> _YOUR GOAL_
Work out how many lines below contain "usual". Provide only the figure.

======== RECORDED INFORMATION ========

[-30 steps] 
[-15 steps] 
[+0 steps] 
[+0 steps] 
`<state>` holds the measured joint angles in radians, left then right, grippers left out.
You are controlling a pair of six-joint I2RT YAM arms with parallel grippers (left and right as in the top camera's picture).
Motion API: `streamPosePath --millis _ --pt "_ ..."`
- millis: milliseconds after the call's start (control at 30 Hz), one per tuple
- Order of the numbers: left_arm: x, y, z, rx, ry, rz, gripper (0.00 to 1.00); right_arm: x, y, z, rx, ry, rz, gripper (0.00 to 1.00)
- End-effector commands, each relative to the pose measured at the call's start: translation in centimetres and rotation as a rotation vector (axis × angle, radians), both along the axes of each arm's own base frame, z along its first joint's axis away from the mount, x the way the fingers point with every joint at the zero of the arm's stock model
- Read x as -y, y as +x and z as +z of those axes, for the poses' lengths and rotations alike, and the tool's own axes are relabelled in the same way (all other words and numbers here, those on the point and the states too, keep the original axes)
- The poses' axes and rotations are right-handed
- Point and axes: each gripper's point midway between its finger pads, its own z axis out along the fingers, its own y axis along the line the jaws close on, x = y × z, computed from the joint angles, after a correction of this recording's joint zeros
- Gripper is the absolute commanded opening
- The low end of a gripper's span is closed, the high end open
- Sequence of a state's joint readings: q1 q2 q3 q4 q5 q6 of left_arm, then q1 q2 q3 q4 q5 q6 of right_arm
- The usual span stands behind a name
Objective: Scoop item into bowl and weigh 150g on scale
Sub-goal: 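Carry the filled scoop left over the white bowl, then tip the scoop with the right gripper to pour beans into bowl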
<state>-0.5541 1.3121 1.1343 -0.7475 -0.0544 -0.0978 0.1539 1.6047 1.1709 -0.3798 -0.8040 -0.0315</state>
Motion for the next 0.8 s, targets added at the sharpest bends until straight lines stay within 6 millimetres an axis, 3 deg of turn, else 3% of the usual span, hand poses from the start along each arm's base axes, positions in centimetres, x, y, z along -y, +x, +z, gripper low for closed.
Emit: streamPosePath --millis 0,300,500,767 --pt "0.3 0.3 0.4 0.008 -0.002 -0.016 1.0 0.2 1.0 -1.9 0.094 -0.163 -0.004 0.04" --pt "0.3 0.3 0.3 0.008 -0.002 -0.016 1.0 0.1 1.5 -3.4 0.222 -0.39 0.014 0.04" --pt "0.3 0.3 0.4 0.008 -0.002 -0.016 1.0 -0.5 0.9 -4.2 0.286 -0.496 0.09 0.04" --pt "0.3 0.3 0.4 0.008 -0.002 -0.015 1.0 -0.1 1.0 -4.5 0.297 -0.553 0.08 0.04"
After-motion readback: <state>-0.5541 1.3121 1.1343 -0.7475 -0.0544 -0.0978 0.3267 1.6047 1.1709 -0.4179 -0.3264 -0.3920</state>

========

> _TASK OUTPUT_
2